[Directions]
Every line of the data below must be output exactly, with images left out.

━━━ Data provided

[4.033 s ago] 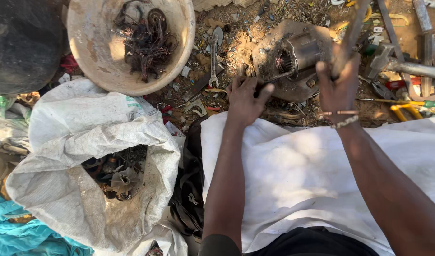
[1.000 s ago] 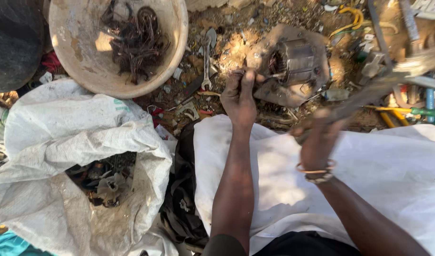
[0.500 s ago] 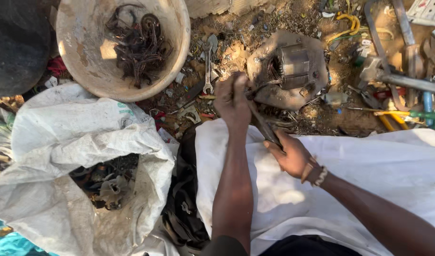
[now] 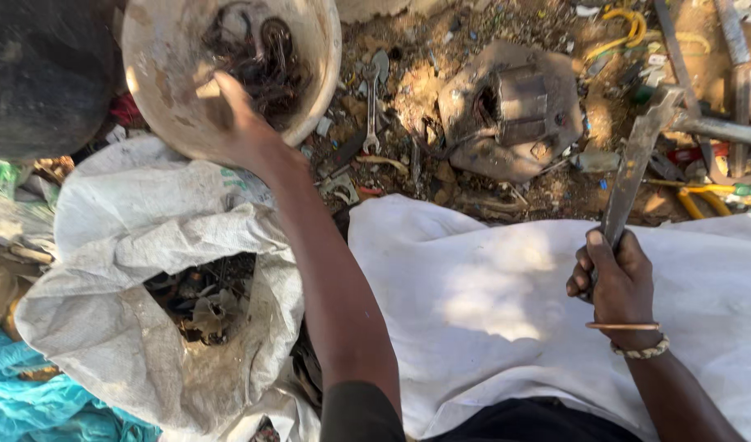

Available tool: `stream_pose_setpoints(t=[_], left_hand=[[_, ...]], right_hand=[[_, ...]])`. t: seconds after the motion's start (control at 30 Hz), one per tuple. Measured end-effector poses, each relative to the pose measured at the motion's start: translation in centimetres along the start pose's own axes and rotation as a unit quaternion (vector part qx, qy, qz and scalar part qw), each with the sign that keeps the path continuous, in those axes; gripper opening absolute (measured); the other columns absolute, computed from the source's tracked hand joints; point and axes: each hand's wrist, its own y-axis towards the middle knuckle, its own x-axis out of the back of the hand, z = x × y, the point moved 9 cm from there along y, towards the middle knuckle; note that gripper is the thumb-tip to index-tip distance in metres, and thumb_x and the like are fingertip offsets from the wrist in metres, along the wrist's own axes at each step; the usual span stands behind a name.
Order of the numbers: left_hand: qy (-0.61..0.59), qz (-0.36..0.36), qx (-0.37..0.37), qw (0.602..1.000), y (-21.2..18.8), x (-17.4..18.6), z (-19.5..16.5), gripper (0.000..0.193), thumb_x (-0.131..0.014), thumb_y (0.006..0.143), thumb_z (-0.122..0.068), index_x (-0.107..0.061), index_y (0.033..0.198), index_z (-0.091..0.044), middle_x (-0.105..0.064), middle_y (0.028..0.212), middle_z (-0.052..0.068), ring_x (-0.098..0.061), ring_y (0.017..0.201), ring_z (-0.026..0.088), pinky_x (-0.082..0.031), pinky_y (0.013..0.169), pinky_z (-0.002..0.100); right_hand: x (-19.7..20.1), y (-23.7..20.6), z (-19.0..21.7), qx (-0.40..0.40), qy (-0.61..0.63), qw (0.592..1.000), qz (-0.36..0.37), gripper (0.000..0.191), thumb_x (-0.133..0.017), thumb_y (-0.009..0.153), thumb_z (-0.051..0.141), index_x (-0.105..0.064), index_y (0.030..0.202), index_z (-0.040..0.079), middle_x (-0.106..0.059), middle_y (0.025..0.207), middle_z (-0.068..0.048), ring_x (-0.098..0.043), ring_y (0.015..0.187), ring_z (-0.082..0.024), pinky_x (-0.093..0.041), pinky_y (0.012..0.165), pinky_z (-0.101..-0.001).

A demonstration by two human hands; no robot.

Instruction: The person sits on the ground and dismantles an electric motor to recover copper wire. They hammer and chisel the motor housing, pull copper windings out by hand, use pliers on stubborn parts, and drop the extracted copper into a bowl of collected wire.

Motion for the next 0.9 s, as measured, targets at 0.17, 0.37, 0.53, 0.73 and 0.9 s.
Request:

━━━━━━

[Problem solution]
[4.033 s ago] 
[1.000 s ago] 
[0.500 s ago] 
[now] 

Available tool: `stream_pose_setpoints(t=[_], left_hand=[[_, ...]], right_hand=[[_, ...]])`. t: seconds after the motion's start (control at 30 Hz), one per tuple. Measured end-effector poses, each relative to the pose measured at the motion's start: translation in centimetres along the start pose's own axes and rotation as a unit quaternion (vector part qx, qy, qz and scalar part qw), each with the sign that keeps the path continuous, in those axes; gripper opening absolute (measured); the other columns absolute, computed from the source's tracked hand joints; point and axes: each hand's wrist, its own y-axis towards the middle knuckle, its own x-axis out of the back of the hand, z = x × y, the point moved 9 cm from there along y, towards the middle knuckle; note that gripper is the thumb-tip to index-tip distance in metres, and thumb_x and the like are fingertip offsets from the wrist in metres, along the wrist's own axes at each step; the usual span stands behind a name.
Order of the numbers: left_hand: qy (-0.61..0.59), qz (-0.36..0.36), qx (-0.37..0.37), qw (0.602..1.000), y (-21.2..18.8), x (-17.4..18.6), z (-19.5..16.5), gripper (0.000..0.193), thumb_x (-0.131..0.014), thumb_y (0.006..0.143), thumb_z (-0.122..0.068), index_x (-0.107..0.061), index_y (0.033..0.198), index_z (-0.091..0.044), middle_x (-0.105..0.064), middle_y (0.028..0.212), middle_z (-0.052..0.068), ring_x (-0.098..0.061), ring_y (0.017..0.201), ring_z (-0.026..0.088), pinky_x (-0.082..0.031), pinky_y (0.013..0.169), pinky_z (-0.002..0.100); right_hand: x (-19.7..20.1), y (-23.7..20.6), z (-19.0..21.7), qx (-0.40..0.40), qy (-0.61..0.63), qw (0.592..1.000), qz (-0.36..0.37), gripper (0.000..0.191), thumb_x (-0.133..0.017), thumb_y (-0.009..0.153), thumb_z (-0.051..0.141), index_x (-0.105..0.064), index_y (0.030..0.202), index_z (-0.040..0.079), middle_x (-0.106..0.059), middle_y (0.025..0.207), middle_z (-0.068..0.048), ring_x (-0.098..0.043), ring_y (0.015..0.187), ring_z (-0.082..0.024), pinky_x (-0.093..0.041), pinky_y (0.012..0.165), pinky_z (-0.101..-0.001).

A demonstration by two human hands; no robot.

Instruction: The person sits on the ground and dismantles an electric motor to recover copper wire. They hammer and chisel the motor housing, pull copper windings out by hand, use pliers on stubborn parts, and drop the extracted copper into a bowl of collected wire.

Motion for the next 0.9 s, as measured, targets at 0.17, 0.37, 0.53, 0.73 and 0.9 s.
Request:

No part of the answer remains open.